10% of your course grade is earned by participation. Just show up, be yourself, and participate!
The remainder will be earned by completing assignments. These fall into three categories:
- Major assignment (60%)
- Minor assignments (30%)
This document outlines the details and grading criteria for each assignment.
The major assignment for this course will proceed in three parts: Data collection, management, and display.
Your task is to take data from a published source, document it thoroughly, organize it into an R Project, and prepare it as ‘tidy data’, and then redisplay it.
Part 1: Collection
Select a science paper related to fisheries (if you need inspiration, select one from https://sites.google.com/a/uw.edu/most-cited-fisheries/). DFO reports are acceptable as well, and they often contain data tables directly in the paper. Pick wisely - this paper is going to be the basis for the duration of your major assignment.

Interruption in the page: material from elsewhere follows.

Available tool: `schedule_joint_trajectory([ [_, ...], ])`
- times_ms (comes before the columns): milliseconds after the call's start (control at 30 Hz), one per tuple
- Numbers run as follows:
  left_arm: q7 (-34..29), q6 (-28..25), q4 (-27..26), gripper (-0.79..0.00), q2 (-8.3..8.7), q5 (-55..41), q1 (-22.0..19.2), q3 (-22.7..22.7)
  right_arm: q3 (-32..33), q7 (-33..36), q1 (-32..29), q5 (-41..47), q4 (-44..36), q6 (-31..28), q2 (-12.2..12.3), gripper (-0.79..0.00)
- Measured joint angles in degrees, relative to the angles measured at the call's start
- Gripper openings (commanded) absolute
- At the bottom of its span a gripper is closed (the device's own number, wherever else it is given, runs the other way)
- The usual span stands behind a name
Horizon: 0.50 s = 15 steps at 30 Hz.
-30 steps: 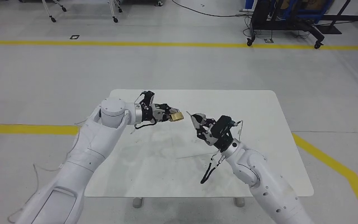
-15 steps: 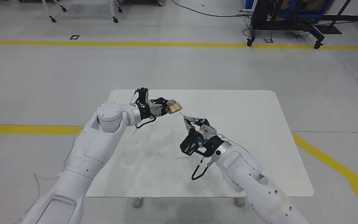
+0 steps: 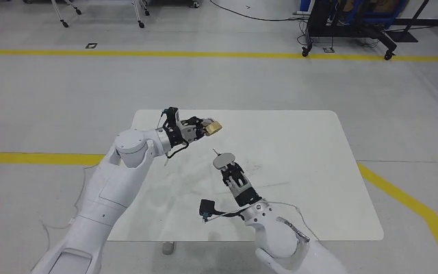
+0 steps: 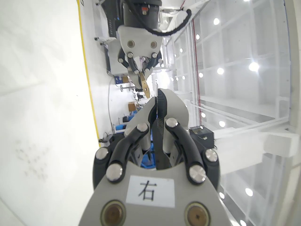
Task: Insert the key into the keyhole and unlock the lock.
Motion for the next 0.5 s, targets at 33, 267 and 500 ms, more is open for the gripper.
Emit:
schedule_joint_trajectory([
  [33, 0.0, -0.1, -0.4, -0.785, 0.08, 0.0, 0.2, -0.4, -1.1, 2.2, 0.0, -2.6, 0.3, -0.1, -0.4, -0.785],
  [267, -0.1, -1.1, -4.2, -0.785, 0.66, 2.7, 1.9, -1.7, -4.9, 9.7, 2.0, -6.9, 1.9, -2.5, -1.9, -0.785],
  [500, -1.9, -0.4, -5.3, -0.785, 0.73, 2.7, 2.5, -1.6, -8.2, 14.7, 4.9, -6.9, 3.9, -3.4, -2.4, -0.785],
])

Your first task is to obtain the core data from this paper. It is up to you to figure out how to do this. You may contact the author directly, you may use a program like GraphClick or DataThief to pull data from figures, or you may find a paper that drew from a specific database such that you could recreate the database query the authors used to produce their paper. This assignment has two deliverables:
Produce a one to two-page summary indicating where the data came from, the volume of data collected, and how you obtained it. Describe what the data include (time period covered, subject, geographical range, etc.). Describe any restrictions on use. This should be comprehensive enough that your summary gives enough information to understand the dataset.

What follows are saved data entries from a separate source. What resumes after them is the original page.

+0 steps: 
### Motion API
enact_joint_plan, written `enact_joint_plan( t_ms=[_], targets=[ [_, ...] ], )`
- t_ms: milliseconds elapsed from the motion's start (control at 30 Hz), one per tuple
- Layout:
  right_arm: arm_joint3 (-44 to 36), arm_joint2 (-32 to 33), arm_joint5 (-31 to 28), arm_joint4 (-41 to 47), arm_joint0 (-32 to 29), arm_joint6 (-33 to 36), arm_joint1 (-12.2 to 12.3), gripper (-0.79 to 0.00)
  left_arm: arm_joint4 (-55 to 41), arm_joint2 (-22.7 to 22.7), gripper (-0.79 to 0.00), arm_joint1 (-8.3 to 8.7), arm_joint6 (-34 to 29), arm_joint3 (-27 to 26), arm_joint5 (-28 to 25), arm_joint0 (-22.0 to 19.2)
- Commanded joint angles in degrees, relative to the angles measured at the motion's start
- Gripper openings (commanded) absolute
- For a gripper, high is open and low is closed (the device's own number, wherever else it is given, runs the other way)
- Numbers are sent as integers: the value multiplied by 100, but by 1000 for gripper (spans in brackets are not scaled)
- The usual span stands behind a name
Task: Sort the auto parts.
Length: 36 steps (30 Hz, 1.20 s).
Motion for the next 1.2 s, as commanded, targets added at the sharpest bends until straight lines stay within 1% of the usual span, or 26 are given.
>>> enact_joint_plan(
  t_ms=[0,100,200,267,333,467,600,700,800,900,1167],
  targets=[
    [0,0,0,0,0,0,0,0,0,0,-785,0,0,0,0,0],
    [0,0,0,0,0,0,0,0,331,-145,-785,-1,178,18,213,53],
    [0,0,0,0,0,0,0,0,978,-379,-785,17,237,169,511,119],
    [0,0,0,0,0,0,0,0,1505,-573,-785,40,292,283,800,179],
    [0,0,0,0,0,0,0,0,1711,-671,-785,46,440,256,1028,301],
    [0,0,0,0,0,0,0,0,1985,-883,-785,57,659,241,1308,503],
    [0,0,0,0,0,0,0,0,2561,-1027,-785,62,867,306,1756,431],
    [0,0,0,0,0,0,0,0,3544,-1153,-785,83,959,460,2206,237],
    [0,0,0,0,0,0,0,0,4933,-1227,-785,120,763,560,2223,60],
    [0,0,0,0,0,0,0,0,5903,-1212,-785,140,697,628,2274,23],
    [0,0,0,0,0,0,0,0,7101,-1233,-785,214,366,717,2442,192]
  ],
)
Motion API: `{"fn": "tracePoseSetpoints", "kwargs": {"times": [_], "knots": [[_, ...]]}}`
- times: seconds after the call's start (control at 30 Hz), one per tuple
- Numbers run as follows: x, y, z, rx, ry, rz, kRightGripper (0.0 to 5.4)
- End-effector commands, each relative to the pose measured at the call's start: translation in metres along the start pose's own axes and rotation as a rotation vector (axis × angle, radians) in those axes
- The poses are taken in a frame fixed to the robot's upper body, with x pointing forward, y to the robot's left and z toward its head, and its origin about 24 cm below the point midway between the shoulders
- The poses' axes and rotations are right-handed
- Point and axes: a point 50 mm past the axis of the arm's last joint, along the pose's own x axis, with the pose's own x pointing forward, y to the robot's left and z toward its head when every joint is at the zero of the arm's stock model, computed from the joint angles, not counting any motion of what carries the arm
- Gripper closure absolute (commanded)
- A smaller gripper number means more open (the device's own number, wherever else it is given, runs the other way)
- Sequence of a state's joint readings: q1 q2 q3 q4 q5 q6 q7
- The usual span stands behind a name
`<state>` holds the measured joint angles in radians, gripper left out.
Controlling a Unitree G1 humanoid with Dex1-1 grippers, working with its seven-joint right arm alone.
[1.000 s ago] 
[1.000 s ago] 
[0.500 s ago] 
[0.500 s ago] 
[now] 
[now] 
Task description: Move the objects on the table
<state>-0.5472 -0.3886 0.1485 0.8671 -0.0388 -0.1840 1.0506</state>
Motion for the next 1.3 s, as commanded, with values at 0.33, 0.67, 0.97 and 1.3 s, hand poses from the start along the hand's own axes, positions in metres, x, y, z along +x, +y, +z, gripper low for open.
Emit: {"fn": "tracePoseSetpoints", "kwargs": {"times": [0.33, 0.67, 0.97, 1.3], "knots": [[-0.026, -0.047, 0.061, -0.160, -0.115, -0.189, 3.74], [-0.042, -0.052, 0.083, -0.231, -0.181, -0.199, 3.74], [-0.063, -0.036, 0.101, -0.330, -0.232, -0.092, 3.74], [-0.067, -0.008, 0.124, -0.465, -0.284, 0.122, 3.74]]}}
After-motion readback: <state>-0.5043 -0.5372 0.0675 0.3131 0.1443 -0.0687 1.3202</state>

Create an R Project folder, as instructed in class.
Collect raw data files in CSV format representing the entire dataset, and put them in the correct subfolder within your R project. They need not be tidy, just complete.

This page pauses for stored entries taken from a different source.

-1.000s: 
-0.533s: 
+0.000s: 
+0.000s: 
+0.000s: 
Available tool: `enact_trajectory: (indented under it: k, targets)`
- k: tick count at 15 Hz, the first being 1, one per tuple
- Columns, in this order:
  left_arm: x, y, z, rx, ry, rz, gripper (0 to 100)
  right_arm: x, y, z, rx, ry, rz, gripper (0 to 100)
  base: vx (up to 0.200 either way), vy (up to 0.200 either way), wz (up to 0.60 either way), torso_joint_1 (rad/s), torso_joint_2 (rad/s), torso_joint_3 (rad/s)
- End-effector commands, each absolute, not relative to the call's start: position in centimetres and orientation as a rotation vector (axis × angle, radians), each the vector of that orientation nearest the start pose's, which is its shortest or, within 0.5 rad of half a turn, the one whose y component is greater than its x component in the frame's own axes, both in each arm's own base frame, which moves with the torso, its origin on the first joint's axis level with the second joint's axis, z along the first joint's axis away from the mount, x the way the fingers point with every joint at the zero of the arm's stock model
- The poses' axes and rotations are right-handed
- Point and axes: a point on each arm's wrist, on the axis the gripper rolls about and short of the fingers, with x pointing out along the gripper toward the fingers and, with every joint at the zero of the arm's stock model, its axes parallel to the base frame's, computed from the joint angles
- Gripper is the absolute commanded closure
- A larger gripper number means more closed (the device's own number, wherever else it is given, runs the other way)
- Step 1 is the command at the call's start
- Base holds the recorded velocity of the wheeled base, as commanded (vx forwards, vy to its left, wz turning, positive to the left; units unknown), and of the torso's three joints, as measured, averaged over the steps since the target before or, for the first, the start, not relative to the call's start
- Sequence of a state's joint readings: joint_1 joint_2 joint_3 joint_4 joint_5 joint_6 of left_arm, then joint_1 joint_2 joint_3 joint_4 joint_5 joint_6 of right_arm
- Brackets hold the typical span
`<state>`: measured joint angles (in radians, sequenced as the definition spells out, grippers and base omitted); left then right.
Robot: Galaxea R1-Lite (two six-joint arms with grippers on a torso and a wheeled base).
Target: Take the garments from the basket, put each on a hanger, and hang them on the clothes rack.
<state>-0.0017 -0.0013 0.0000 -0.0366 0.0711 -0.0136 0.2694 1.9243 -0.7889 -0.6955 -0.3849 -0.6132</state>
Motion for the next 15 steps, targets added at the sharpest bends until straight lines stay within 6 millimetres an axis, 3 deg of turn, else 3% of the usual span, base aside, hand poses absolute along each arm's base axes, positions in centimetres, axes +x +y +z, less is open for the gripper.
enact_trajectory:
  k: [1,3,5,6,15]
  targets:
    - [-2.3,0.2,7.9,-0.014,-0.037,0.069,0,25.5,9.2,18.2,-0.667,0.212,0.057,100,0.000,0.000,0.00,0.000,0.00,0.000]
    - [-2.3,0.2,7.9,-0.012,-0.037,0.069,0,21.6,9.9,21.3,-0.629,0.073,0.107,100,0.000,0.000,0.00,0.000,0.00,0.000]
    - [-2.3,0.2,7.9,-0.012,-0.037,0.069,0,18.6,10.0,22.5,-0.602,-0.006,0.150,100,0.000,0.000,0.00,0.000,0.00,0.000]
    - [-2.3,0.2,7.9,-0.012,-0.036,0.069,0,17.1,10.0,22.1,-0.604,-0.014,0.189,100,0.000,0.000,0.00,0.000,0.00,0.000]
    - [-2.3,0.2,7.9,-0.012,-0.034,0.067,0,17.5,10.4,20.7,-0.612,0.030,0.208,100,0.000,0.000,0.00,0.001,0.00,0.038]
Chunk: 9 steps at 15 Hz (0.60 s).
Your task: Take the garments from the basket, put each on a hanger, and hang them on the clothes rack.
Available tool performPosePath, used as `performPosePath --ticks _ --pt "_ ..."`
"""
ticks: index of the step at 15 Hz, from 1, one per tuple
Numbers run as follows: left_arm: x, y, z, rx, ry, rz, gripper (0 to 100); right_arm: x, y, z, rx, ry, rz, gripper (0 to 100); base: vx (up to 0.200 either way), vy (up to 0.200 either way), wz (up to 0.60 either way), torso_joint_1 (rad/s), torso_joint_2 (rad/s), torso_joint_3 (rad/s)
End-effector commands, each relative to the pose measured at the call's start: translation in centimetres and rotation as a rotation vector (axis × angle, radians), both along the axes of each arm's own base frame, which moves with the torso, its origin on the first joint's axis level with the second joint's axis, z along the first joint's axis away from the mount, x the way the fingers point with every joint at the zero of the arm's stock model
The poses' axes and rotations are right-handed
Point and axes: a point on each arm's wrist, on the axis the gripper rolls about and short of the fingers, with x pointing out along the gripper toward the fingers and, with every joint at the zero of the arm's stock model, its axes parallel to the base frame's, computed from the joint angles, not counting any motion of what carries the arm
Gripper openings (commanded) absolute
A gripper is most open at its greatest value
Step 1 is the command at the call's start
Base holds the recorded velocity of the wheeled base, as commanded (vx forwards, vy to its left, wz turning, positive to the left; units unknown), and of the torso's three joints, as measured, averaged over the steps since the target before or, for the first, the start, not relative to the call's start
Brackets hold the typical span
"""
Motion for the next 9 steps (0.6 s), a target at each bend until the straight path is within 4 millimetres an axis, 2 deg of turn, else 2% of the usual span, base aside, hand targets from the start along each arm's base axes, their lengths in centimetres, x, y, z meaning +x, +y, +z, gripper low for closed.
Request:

This dataset should contain at least 500 unique values and 5 variables (i.e. be too big to easily manipulate manually, thus requiring computer code to do so effectively).
- Summary /5
- R Project folder established correctly /5
- Raw data: /5
Due: End of Week 5.
Part 2: Manipulation
Your second task is to tidy the data you have collected. Organize the data into a coherent spreadsheet that is ready for analysis in R. Produce CSV files containing both the long and wide-format data. Do all manipulations in R, and share your code.
Note that this will require pulling data into R, manipulating it, and then outputting it as new CSV files - all things we will talk about in class.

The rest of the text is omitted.